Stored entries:
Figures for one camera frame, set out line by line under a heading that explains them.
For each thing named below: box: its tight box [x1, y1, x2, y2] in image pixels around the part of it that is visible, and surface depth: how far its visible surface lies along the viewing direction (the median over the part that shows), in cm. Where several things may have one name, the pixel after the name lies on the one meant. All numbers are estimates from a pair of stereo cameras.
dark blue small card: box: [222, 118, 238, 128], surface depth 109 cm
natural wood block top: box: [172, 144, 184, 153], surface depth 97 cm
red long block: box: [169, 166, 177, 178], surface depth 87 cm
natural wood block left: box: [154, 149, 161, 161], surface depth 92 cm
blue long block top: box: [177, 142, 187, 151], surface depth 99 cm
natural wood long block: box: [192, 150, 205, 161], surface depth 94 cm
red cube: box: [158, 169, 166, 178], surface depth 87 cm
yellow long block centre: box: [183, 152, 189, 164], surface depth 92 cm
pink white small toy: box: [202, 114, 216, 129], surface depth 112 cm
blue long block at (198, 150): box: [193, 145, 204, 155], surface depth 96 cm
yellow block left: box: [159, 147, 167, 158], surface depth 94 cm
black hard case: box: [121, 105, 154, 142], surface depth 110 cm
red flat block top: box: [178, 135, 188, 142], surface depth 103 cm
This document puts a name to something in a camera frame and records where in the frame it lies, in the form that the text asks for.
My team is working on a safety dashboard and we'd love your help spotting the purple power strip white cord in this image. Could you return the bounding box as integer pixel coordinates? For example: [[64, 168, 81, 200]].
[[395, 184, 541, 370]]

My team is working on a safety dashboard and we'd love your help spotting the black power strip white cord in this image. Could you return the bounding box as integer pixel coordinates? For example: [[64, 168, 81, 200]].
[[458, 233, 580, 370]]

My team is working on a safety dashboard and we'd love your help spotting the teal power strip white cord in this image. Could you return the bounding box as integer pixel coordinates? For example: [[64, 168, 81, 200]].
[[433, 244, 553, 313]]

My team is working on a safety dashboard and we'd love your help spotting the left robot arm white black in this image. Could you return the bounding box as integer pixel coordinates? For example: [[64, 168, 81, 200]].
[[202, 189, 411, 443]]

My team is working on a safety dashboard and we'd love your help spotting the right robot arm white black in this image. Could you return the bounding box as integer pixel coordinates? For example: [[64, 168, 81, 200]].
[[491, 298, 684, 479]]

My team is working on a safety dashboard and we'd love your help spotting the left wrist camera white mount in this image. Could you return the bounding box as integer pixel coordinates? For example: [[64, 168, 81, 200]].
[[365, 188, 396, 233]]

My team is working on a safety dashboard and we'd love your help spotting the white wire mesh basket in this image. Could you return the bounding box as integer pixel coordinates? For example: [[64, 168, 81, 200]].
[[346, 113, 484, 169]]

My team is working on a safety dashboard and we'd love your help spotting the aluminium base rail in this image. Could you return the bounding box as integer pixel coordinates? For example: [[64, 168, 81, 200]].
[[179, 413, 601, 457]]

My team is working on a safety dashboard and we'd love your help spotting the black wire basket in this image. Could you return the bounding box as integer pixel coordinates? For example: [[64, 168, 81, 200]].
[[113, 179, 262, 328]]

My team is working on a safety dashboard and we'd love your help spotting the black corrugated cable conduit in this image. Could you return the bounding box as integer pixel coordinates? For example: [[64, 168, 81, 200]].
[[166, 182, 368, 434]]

-- WHAT IS EXPECTED --
Exact duplication of all the data above is expected.

-- ANSWER AREA --
Figures for one camera frame, set out line by line under a heading that explains them.
For each thing named below: box: its tight box [x1, y1, x2, y2] in image pixels around the part of it that is visible, and surface depth: how far its visible surface lies along the viewing direction (the median over the part that shows), in cm. Where several things may have one name, the pixel after the name lies on the one meant. All numbers are estimates from a pair of stereo cameras.
dark blue small card: box: [222, 118, 238, 128], surface depth 109 cm
natural wood block top: box: [172, 144, 184, 153], surface depth 97 cm
red long block: box: [169, 166, 177, 178], surface depth 87 cm
natural wood block left: box: [154, 149, 161, 161], surface depth 92 cm
blue long block top: box: [177, 142, 187, 151], surface depth 99 cm
natural wood long block: box: [192, 150, 205, 161], surface depth 94 cm
red cube: box: [158, 169, 166, 178], surface depth 87 cm
yellow long block centre: box: [183, 152, 189, 164], surface depth 92 cm
pink white small toy: box: [202, 114, 216, 129], surface depth 112 cm
blue long block at (198, 150): box: [193, 145, 204, 155], surface depth 96 cm
yellow block left: box: [159, 147, 167, 158], surface depth 94 cm
black hard case: box: [121, 105, 154, 142], surface depth 110 cm
red flat block top: box: [178, 135, 188, 142], surface depth 103 cm
This document puts a name to something in a camera frame and records where in the frame it lies, in the form that the text asks for.
My team is working on a safety dashboard and we'd love your help spotting the purple power strip white cord in this image. Could you return the bounding box as integer pixel coordinates? For example: [[64, 168, 81, 200]].
[[395, 184, 541, 370]]

My team is working on a safety dashboard and we'd love your help spotting the black power strip white cord in this image. Could you return the bounding box as integer pixel coordinates? For example: [[64, 168, 81, 200]].
[[458, 233, 580, 370]]

My team is working on a safety dashboard and we'd love your help spotting the teal power strip white cord in this image. Could you return the bounding box as integer pixel coordinates? For example: [[64, 168, 81, 200]].
[[433, 244, 553, 313]]

My team is working on a safety dashboard and we'd love your help spotting the left robot arm white black in this image. Could you return the bounding box as integer pixel coordinates? For example: [[64, 168, 81, 200]].
[[202, 189, 411, 443]]

My team is working on a safety dashboard and we'd love your help spotting the right robot arm white black in this image. Could you return the bounding box as integer pixel coordinates? For example: [[64, 168, 81, 200]].
[[491, 298, 684, 479]]

My team is working on a safety dashboard and we'd love your help spotting the left wrist camera white mount in this image. Could you return the bounding box as integer pixel coordinates? For example: [[64, 168, 81, 200]].
[[365, 188, 396, 233]]

My team is working on a safety dashboard and we'd love your help spotting the white wire mesh basket in this image. Could you return the bounding box as integer pixel coordinates? For example: [[64, 168, 81, 200]].
[[346, 113, 484, 169]]

My team is working on a safety dashboard and we'd love your help spotting the aluminium base rail in this image. Could you return the bounding box as integer pixel coordinates? For example: [[64, 168, 81, 200]].
[[179, 413, 601, 457]]

My team is working on a safety dashboard and we'd love your help spotting the black wire basket in this image. Could you return the bounding box as integer pixel coordinates? For example: [[64, 168, 81, 200]].
[[113, 179, 262, 328]]

My team is working on a safety dashboard and we'd love your help spotting the black corrugated cable conduit in this image. Could you return the bounding box as integer pixel coordinates? For example: [[64, 168, 81, 200]].
[[166, 182, 368, 434]]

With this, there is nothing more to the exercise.